Okay. Fred Trump focused on teaching his son the ways of the real estate business, taking young Donald to construction sites from a very young age. He instilled in his son a deep drive to win, to win at anything you do, to be the winner.
He would tell Donald that he was raising him to be a king and that he must become a killer at anything he did. He was tough on Donald because he wanted him to be a winner. At school, Donald Trump was, in his own words, aggressive.
His music teacher, who died in 2015, once said that, quote, "There are certain children who need attention all of the time. He was one of those. " And even punching that music teacher in the face, apparently giving him a black eye, because, quote, "I didn't think he knew anything about music.
" I mean, he was like in elementary school. But it does show you some of this personality that starts to shape up from a young age. Trump says in his book that he focused on creating mischief because, for some reason, quote, "I liked to stir things up.
I liked to test people. It wasn't malicious. It was just aggressive.
" You can read a lot more about this in his book, "The Art of the Deal," where he talks a little bit about his childhood, as well as this really well-reported biography, "Trump Revealed. " I pulled a lot from these sources in my reporting here. Anyway.
- One of the great choices I ever made in terms of success was the choice of going to NYMA, New York Military Academy. - [Johnny] Trump's father, Fred, obsessed with hard work and discipline, sent Donald to military boarding school to live full time when he was just 13 years old. And this is where Donald Trump really starts to thrive.
- It was a good education. It was a good training. It was a good training, I enjoyed it.
- From my reading, this military academy was pretty intense. It was a place where, quote, "Physical brutality and verbal abuse were tolerated and encouraged both in hazing new students and physical disciplining from teachers. " Trump actually thrived on this kind of intense structure.
It helped fire up his competitive nature. And soon, he would be getting good grades and winning medals for things like having the cleanest room, or the shiniest shoes, or the best made bed, all while going around telling fellow students that, quote, "I'm going to be famous someday. " And this is where I wanna start to make a list of some of Donald Trump's core beliefs that start to become clear from a young age.
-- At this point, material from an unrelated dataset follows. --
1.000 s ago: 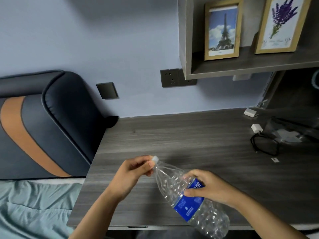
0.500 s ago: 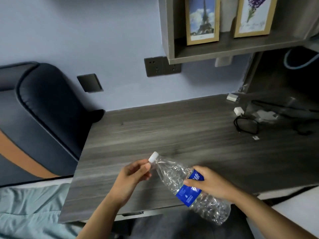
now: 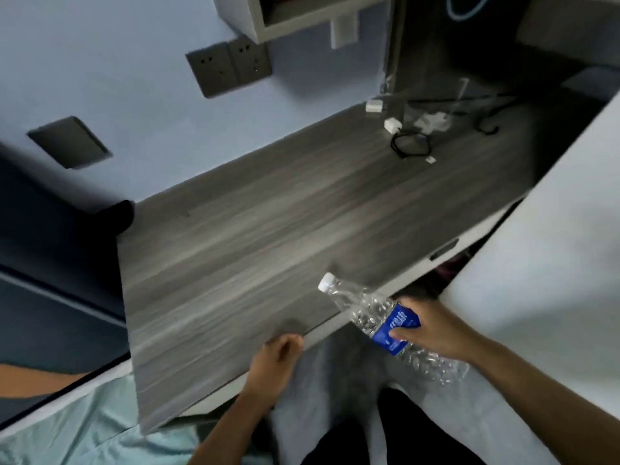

This is stuff we'll see over and over again, and I wanna make a list. First and foremost, the guy is obsessed with winning. You see this all over his childhood and the rest of his life.
- I was a great baseball player. - What position? - [Donald] First base, catcher, first base.
- Trump was super into baseball. His baseball coach recounts that, quote, "Donald always had to be number one in everything. He would do anything to win.
And he wanted people to know that he was first. " So teenage Donald Trump spends the school year thriving at military academy, eventually rising to the rank of captain over the rest of the cadets, and then spending summers back in Queens working with his dad, learning the ways of the real estate business. Both of these experiences are very formative and lay the foundation of who he will become and what he will do in his future.
That future continues when he goes off to college. - I went to an Ivy League school. I'm very highly educated.
I know words, I have the best words. - Trump gets into college and he still doesn't know exactly what direction he's gonna take. He considers going to film school in LA to become a filmmaker.
- My other fantasy as I got older was to do movies. I wanted to be a movie maker. - Man, what an alternative world that would be, Donald Trump the, like, movie director.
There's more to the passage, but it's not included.